Aetna Romidepsin Billing Guidelines and Action Items 2026
The April 18, 2026 effective date has passed. If your team hasn't reviewed claims submitted around that date, start there. Here's what to do now.
| # | Action Item |
|---|---|
| 1 | Pull the updated CPB 0865 text from Aetna's clinical policy bulletin library. The modification happened April 18, 2026. Get the current version and compare it to the version your team has been using. Look specifically for changes to medical necessity criteria, prior authorization requirements, and covered indications. If you don't have a previous version, contact your Aetna provider relations rep and ask for the change summary. |
| 2 | Audit romidepsin claims submitted on or after April 18, 2026. Check that each claim was billed under a covered indication with appropriate documentation. Any claim that went out without a prior authorization confirmation — or with a diagnosis code outside the covered indication set — is at risk for denial. Pull those claims now before Aetna's adjudication catches them. |
| 3 | Confirm prior authorization is active for every in-progress romidepsin case. Don't assume a prior auth granted before April 18, 2026 is still valid under the updated criteria. Call Aetna to verify that existing authorizations cover the remaining treatment cycles. Some payers require reauthorization when a CPB is modified, even mid-course. |
| 4 | Update your documentation templates for romidepsin infusion orders. Your clinical documentation needs to show prior therapy failure, confirmed diagnosis (with histology), and physician attestation of medical necessity under the updated criteria. If your templates predate this modification, they may be missing elements Aetna now requires. Work with your medical director and compliance officer to revise them before the next prior auth submission. |
| 5 | Flag off-label romidepsin orders for enhanced review. Any order that falls outside CTCL or PTCL indications should go through your reimbursement review process before you bill. Aetna romidepsin billing for off-label use without solid prior auth documentation is a direct path to claim denial. If your physicians are using romidepsin off-label based on NCCN guidelines, make sure those NCCN citations are in the prior auth package. |
| 6 | Talk to your compliance officer if you're uncertain about the scope of changes. This is a modified policy, not a new one — but modifications to oncology drug CPBs can have real financial exposure. If your practice has significant romidepsin volume, a compliance review of your billing guidelines and authorization workflow is worth the time. Don't wait for a batch of denials to surface the problem. |
| Previous Version | Current Version |
|---|---|
| Coverage is considered experimental and investigational for all indications | Coverage is considered medically necessary when specific criteria are met |
| Prior authorization is not required | Prior authorization is required for initial treatment |
| Documentation must include clinical history | Documentation must include clinical history |
| Re-review every 24 months | Re-review every 12 months with updated clinical documentation |
CPT, HCPCS, and ICD-10 Codes for Romidepsin Under CPB 0865
The available policy data for CPB 0865 does not list specific CPT or HCPCS codes. Do not rely on assumed codes for billing. Pull the full CPB 0865 document from Aetna's website to get the exact codes Aetna ties to this policy.
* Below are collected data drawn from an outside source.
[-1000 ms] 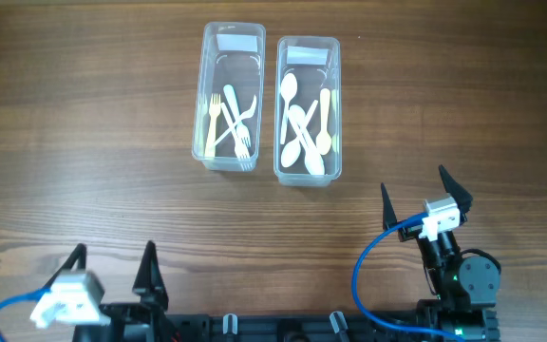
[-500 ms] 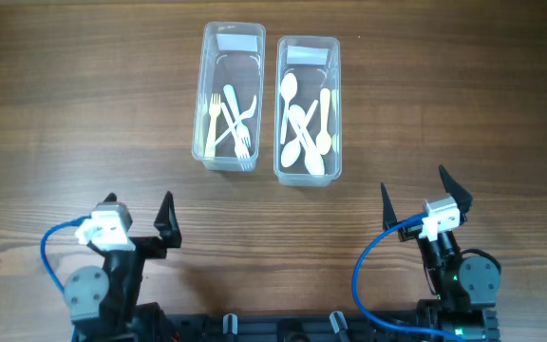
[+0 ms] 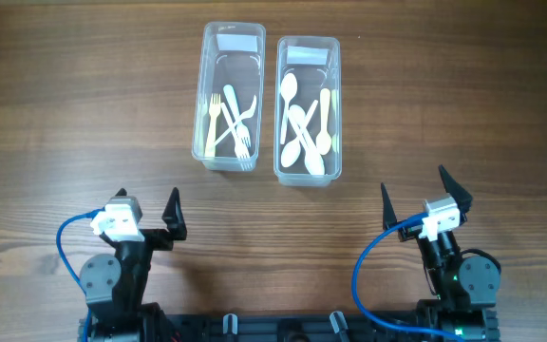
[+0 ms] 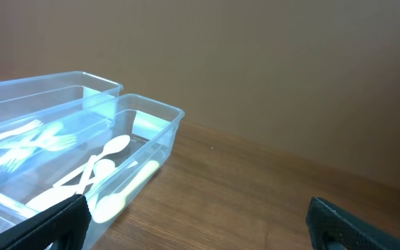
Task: Pack container
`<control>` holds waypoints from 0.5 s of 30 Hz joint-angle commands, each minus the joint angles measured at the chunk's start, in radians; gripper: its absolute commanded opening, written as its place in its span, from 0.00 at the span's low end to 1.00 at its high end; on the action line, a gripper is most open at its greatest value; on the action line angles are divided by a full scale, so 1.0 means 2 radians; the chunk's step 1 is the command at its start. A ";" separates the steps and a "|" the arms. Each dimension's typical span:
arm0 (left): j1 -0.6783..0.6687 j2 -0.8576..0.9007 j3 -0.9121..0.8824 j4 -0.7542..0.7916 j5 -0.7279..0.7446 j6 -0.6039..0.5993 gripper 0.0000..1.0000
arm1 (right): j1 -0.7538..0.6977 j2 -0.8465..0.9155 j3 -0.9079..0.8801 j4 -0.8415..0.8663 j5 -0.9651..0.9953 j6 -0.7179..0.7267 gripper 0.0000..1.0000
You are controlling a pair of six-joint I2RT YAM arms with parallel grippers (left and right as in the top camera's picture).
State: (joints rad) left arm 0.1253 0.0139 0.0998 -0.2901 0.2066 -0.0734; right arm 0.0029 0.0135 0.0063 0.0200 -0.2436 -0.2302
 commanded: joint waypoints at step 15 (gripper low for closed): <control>-0.051 -0.005 -0.006 0.007 0.003 0.099 1.00 | -0.004 -0.004 -0.001 0.002 -0.006 -0.002 1.00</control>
State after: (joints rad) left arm 0.0307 0.0139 0.0998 -0.2829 0.2070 0.1009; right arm 0.0029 0.0135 0.0063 0.0200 -0.2436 -0.2302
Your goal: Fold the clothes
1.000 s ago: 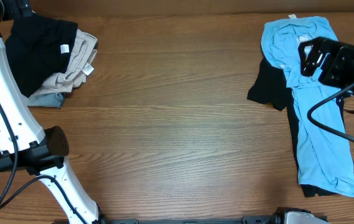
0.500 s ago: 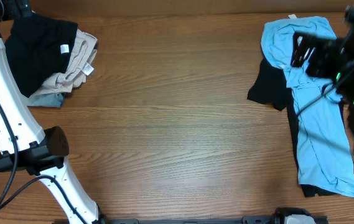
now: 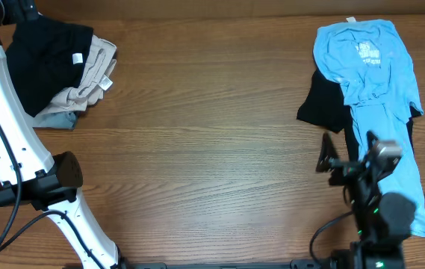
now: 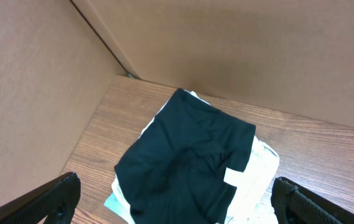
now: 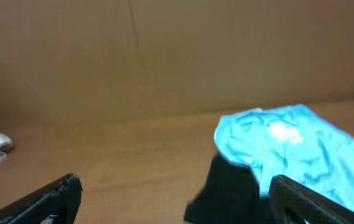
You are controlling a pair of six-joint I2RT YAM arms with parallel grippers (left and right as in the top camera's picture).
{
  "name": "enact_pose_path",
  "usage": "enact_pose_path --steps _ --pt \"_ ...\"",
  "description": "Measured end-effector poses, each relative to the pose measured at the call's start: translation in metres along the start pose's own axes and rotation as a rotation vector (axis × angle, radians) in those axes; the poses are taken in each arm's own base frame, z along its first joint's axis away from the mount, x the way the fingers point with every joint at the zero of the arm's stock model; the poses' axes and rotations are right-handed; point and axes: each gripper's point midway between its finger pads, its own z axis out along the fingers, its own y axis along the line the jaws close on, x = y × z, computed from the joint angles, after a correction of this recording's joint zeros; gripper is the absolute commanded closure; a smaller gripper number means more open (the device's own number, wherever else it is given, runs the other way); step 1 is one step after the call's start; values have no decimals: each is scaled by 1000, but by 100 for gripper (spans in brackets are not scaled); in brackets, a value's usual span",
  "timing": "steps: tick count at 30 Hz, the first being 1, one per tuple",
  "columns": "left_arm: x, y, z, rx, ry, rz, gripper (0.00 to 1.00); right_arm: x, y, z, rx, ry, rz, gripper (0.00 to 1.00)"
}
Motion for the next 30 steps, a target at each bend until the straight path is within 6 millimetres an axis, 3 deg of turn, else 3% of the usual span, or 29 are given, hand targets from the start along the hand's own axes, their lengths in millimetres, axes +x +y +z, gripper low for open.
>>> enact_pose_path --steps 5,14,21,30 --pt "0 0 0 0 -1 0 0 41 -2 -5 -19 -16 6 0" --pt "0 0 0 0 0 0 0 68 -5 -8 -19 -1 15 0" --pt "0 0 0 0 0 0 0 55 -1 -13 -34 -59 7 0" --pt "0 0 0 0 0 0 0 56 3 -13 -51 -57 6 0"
That said, romidepsin billing typically involves a specific HCPCS J-code for the drug itself, along with infusion administration codes. Your pharmacy and billing teams should confirm the correct J-code is active and mapped to CPB 0865 in your charge capture system. Using a stale or incorrect J-code is one of the most common reasons romidepsin claims deny at the line level — and it's entirely preventable.
For ICD-10 diagnosis coding, make sure the code on the claim matches the histologic subtype documented in the medical record. CTCL and PTCL each have multiple ICD-10 subcategories, and an imprecise code can trigger a medical necessity denial even when the underlying clinical picture supports coverage.